▸ Task description
Please report how many lines of the listing contain the string "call", giving the number only.

══════════

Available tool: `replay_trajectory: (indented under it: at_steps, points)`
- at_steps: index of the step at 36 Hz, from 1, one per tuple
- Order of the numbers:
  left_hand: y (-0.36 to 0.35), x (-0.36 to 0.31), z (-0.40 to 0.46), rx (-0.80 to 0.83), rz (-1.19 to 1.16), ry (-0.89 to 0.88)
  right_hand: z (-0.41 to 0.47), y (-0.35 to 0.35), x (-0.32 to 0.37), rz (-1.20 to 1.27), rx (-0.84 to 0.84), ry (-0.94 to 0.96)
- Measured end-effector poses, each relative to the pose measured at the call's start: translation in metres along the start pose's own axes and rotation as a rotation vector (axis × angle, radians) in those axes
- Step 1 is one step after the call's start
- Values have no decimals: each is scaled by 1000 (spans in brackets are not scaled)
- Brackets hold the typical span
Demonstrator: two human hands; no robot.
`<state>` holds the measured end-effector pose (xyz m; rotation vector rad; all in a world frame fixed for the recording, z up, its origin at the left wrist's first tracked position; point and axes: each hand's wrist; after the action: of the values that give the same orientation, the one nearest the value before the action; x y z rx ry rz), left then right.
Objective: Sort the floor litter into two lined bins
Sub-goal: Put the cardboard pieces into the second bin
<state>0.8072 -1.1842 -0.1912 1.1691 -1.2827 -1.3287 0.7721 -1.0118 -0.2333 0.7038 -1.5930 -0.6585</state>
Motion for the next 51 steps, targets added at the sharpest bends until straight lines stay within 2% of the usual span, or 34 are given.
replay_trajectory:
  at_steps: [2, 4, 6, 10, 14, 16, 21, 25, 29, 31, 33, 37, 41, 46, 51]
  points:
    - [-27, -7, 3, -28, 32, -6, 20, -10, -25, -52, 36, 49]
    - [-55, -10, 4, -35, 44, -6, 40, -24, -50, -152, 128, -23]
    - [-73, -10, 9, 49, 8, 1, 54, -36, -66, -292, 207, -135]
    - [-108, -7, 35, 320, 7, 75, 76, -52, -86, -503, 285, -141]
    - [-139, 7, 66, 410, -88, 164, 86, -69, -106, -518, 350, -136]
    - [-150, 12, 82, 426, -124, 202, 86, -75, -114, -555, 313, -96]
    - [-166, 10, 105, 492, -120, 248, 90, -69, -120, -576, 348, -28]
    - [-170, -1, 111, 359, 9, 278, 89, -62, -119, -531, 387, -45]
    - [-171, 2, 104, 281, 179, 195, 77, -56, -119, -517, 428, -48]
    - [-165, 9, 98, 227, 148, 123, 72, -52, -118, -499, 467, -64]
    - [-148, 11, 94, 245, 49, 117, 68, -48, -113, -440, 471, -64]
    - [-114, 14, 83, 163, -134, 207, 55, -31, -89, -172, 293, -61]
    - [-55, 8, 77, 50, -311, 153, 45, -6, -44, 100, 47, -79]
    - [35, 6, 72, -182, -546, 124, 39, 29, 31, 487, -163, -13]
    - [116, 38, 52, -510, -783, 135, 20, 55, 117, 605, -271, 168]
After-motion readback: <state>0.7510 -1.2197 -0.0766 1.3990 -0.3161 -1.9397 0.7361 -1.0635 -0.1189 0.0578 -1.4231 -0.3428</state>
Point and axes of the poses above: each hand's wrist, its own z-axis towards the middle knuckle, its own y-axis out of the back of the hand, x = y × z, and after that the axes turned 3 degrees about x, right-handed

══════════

▸ Exercise solution
2